The Democrats have just released a statement by Murtha, along with some revealing stats. The first number comes from two years ago, the latter from today.
U.S. troops fatalities: 2,081 (3,865) 1 | 2
U.S. troops wounded: 15,900 (28,400)
Coast to taxpayers: $213.6 billion ($448.6 billion)
And so on, including this stat on the cost of gas at the pump here at home: $2.20 then, $3.11 now.
Then there is the shocking increase in suicides among our Iraq veterans in the past two years, as documented by E&P and CBS News recently.
Here is how my original column for November 17, 2005 opened.
For months, media watchers have wondered if we would any time soon witness another “Cronkite moment” -- some sort of dramatic statement by a mainstream media figure that would turn hearts and minds against an ill-advised war, for good. It hasn't happened. But perhaps a not-very-famous, 73-year-old gentleman named John Murtha will be the new Cronkite.

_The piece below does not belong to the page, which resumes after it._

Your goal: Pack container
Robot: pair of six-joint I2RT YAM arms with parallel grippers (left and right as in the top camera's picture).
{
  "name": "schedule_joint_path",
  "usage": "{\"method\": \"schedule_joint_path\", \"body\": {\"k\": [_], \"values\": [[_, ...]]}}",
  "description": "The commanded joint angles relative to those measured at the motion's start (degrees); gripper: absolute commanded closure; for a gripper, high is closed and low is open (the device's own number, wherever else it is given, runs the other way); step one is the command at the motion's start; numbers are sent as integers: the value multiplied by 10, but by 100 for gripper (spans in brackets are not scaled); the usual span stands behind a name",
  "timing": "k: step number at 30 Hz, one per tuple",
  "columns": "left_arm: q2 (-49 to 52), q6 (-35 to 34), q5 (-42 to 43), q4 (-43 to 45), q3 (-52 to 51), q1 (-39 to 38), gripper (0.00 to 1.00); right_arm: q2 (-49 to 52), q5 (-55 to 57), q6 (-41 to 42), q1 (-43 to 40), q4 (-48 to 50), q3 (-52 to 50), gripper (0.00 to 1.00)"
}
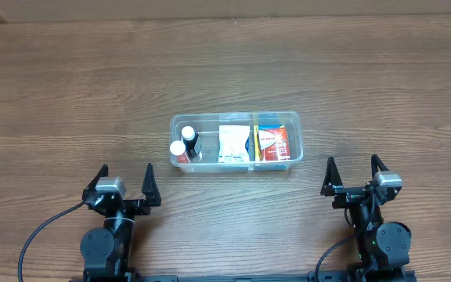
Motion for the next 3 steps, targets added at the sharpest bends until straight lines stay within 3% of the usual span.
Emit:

A few days ago, newspaper editorial pages were merely trailing their readers on this issue. Now they are even behind Congress.
Earlier this week, even pro-war Democrats in Congress, such as senators Biden and Clinton, asked Bush if he could, please, at least come up with some kind of long-term timetable. It wasn't much and it didn't pass, but that's still more than we have seen from all but a few editorial pages. The New York Times, for example, once again Thursday morning came out against any withdrawal or a timetable for exiting.
Now, how will newspapers respond to the angry, moving statement by conservative Rep. John Murtha (D-Pa.) today? The crusty, hawkish former Marine called for an Iraq pullout, starting not in, say, 2007, but ASAP, and introduced a bill to this effect. “Our military has done everything that has been asked of them, the U.S. can not accomplish anything further in Iraq militarily,” Murtha said. “It is time to bring them home.”
Wisely, he called it a “redeployment,” not a pullout, and he said it was not exactly "immediate," but could be largely accomplished by the middle of next year. Asked at a press conference if this did not amount to "cutting-and running," Murtha replied that the war had been handled haplessly from the start, and new polls show that even 80% of the Iraqis want us out.
In response, White House Press Secretary Scott McClellan said, "it is baffling that he is endorsing the policy positions of Michael Moore."
But Rod Dreher, the conservative newspaper columnist, quickly posted this at NRO Online, the National Review site:
“If tough, non-effete guys like Murtha are willing to go this far, and can make the case in ways that Red America can relate to -- and listening to him talk was like listening to my dad, who's about the same age, and his hunting buddies -- then the president is in big trouble. I'm sure there's going to be an anti-Murtha pile-on in the conservative blogosphere, but from where I sit, conservatives would be fools not to take this man seriously.”
This man: After serving in the Marines in the early 1950's, he re-enlisted in 1966 and served in Vietnam, earning a Bronze Star, two Purple Hearts and the Vietnamese Cross for Gallantry. Today, in a not-so-veiled response to Vice President Cheney's recent attacks on the patriotism of antiwar critics, Murtha said: "I like guys who got five deferments and (have) never been there and send people to war, and then don't like to hear suggestions about what needs to be done."